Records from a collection
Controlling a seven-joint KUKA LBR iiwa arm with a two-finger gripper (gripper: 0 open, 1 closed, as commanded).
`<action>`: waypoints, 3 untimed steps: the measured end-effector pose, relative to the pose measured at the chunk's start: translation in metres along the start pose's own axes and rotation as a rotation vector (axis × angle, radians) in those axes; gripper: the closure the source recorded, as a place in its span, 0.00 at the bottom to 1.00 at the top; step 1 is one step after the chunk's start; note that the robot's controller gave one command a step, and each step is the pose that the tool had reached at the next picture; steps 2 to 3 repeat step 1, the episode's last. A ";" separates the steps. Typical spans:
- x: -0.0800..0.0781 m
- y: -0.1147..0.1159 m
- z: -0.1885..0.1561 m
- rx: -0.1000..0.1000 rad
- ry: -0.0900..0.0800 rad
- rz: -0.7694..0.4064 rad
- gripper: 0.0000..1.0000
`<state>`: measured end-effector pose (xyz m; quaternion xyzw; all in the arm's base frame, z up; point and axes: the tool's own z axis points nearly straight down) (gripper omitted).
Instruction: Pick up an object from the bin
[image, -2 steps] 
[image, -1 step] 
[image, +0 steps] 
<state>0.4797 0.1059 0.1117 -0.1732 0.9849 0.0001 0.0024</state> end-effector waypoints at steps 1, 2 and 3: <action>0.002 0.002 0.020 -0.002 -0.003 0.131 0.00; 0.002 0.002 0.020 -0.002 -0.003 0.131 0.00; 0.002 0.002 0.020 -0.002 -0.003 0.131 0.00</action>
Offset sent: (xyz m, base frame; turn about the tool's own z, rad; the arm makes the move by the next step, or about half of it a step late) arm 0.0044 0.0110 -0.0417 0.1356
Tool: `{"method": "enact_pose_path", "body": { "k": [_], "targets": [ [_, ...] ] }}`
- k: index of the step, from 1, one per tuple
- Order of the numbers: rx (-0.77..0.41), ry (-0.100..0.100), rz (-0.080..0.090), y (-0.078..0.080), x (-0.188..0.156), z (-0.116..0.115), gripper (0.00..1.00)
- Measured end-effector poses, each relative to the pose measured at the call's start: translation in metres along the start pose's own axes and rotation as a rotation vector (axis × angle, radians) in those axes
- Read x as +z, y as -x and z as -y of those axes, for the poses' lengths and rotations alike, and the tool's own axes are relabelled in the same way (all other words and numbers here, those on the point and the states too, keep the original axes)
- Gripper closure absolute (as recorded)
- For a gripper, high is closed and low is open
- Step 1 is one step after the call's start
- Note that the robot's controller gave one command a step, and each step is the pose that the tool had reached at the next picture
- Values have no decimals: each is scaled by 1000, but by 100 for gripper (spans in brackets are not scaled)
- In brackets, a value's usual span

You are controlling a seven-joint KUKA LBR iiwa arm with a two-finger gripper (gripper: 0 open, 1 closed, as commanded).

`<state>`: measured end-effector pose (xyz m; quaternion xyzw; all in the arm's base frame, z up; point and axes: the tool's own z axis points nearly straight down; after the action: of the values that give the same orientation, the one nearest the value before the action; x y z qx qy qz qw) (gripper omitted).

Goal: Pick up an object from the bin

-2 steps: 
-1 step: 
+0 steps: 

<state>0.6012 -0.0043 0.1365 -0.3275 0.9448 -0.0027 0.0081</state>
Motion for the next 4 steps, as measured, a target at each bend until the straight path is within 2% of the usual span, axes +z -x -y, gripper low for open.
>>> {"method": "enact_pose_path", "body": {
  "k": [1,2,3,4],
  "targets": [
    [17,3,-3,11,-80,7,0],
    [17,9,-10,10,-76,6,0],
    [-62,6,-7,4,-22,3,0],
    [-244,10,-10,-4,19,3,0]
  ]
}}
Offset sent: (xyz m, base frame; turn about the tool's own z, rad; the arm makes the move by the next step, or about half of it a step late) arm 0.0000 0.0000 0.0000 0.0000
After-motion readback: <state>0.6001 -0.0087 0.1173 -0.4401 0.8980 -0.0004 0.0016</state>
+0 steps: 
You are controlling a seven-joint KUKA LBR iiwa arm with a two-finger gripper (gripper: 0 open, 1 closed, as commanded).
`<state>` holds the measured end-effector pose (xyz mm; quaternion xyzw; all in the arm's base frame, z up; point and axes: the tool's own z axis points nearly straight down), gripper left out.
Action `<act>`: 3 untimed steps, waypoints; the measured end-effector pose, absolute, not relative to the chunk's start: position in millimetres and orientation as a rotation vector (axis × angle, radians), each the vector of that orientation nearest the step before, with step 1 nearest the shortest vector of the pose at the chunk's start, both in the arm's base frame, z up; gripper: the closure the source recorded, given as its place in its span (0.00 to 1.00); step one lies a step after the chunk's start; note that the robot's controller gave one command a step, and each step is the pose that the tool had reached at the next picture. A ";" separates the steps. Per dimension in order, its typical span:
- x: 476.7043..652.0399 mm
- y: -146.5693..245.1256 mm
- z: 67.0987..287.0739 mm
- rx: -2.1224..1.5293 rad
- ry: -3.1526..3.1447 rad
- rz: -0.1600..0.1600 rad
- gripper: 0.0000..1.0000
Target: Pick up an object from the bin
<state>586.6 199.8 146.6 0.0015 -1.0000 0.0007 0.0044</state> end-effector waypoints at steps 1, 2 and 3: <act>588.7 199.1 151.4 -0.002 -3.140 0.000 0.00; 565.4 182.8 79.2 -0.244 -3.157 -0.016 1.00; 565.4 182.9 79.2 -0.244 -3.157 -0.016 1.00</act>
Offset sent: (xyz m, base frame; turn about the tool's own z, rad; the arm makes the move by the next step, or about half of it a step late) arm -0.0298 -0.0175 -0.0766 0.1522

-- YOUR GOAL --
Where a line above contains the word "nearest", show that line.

-- OUTPUT BELOW --
`<state>`: measured end-effector pose (xyz m; quaternion xyzw; all in the arm's base frame, z up; point and axes: the tool's own z axis points nearly straight down; after the action: of the values that give the same orientation, the one nearest the value before the action; x y z qx qy qz qw) (gripper omitted).
Action `<act>`: 3 untimed steps, waypoints; the measured end-effector pose, absolute, not relative to the chunk's start: position in millimetres and orientation as a rotation vector (axis × angle, radians), each the vector of that orientation nearest the step before, with step 1 nearest the shortest vector of the pose at the chunk's start, both in the arm's base frame, z up; gripper: the closure the source recorded, given as its place in its span (0.00 to 1.00); step one lies a step after the chunk's start; note that the robot's controller gave one command a step, and each step is the pose that the tool had reached at the next picture. A ";" separates the steps. Per dimension in order, its typical span:

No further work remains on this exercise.